In addition to the standards for grades nine through twelve,
students demonstrate the following intellectual, reasoning, reflection,
and research skills.
Chronological and Spatial Thinking
- Students compare the present with the past, evaluating the
consequences of past events and decisions and determining the
lessons that were learned.
- Students analyze how change happens at different rates at
different times; understand that some aspects can change while
others remain the same; and understand that change is complicated
and affects not only technology and politics but also values
and beliefs.
- Students use a variety of maps and documents to interpret
human movement, including major patterns of domestic and international
migration, changing environmental preferences and settlement
patterns, the frictions that develop between population groups,
and the diffusion of ideas, technological innovations, and goods.

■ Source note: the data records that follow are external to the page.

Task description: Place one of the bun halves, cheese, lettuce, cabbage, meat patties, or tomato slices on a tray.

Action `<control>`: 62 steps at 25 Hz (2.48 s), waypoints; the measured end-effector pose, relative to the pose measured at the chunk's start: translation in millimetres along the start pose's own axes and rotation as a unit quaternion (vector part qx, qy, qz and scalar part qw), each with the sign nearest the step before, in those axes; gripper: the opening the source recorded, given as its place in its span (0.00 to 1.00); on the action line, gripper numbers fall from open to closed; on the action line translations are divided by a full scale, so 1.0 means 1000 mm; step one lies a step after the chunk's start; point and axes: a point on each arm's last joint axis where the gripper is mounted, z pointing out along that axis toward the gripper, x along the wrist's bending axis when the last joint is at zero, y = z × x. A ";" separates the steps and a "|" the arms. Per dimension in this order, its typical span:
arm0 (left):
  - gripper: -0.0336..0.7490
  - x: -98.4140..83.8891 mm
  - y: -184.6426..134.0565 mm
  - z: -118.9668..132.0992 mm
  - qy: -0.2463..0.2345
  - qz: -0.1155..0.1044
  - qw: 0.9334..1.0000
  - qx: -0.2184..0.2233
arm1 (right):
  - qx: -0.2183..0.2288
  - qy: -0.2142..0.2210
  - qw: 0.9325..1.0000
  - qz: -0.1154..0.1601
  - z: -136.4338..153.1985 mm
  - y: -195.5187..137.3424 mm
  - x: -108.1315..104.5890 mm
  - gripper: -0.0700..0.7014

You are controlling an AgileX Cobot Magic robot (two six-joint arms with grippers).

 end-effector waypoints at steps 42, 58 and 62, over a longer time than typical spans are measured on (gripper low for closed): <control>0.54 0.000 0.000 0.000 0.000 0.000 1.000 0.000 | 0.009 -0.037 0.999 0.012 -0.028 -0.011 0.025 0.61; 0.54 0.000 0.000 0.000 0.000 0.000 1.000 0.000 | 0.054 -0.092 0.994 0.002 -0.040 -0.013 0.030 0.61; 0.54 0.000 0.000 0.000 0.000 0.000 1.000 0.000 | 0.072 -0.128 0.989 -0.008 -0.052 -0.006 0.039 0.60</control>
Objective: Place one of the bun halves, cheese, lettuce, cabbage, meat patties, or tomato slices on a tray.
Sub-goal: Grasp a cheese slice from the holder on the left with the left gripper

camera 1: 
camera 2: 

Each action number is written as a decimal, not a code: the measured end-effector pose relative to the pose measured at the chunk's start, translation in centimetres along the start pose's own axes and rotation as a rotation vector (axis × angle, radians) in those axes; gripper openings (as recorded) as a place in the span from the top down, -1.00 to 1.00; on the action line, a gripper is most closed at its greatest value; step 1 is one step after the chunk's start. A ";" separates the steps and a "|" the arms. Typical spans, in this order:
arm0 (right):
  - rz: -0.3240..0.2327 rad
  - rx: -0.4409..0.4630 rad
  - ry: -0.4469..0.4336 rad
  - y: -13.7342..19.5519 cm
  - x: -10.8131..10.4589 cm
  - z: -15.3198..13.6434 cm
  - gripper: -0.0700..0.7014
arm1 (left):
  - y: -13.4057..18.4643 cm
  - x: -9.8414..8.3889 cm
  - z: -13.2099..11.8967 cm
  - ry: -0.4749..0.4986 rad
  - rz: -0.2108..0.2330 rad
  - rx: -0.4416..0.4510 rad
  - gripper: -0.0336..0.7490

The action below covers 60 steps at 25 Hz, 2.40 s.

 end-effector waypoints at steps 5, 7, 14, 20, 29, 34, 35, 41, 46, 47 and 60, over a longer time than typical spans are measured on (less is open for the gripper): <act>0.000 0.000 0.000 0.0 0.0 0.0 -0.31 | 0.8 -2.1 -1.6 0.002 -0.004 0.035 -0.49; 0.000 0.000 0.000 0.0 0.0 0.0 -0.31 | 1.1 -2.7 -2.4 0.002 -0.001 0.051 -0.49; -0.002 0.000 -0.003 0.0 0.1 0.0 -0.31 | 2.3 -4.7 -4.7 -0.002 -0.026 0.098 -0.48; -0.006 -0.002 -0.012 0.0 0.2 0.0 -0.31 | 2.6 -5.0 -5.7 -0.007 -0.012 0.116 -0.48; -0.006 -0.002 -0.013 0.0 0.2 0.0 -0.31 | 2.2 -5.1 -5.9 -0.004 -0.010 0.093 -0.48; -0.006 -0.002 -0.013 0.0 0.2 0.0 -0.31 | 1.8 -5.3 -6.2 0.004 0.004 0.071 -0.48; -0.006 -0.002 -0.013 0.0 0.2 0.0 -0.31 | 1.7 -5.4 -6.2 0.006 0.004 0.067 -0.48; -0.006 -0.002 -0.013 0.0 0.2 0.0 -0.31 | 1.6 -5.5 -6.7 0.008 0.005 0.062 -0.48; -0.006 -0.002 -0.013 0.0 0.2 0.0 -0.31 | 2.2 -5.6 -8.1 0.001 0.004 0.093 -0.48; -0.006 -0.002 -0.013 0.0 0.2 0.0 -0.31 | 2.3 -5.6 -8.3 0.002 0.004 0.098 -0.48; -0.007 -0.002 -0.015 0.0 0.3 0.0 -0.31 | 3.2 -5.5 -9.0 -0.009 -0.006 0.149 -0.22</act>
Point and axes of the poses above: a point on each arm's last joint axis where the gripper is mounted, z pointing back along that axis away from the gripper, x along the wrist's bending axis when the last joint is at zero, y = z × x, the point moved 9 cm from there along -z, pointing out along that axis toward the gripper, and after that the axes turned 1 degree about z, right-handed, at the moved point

- Students relate current events to the physical and human
characteristics of places and regions.
Historical Research, Evidence, and Point of View
- Students distinguish valid arguments from fallacious arguments
in historical interpretations.
- Students identify bias and prejudice in historical interpretations.
- Students evaluate major debates among historians concerning
alternative interpretations of the past, including an analysis
of authors' use of evidence and the distinctions between sound
generalizations and misleading oversimplifications.
- Students construct and test hypotheses; collect, evaluate,
and employ information from multiple primary and secondary sources;
and apply it in oral and written presentations.
Historical Interpretation
- Students show the connections, causal and otherwise, between
particular historical events and larger social, economic, and
political trends and developments.
- Students recognize the complexity of historical causes and
effects, including the limitations on determining cause and
effect.
- Students interpret past events and issues within the context
in which an event unfolded rather than solely in terms of present-day
norms and values.
- Students understand the meaning, implication, and impact
of historical events and recognize that events could have taken
other directions.
- Students analyze human modifications of landscapes and examine
the resulting environmental policy issues.
- Students conduct cost-benefit analyses and apply basic economic
indicators to analyze the aggregate economic behavior of the
U.S. economy.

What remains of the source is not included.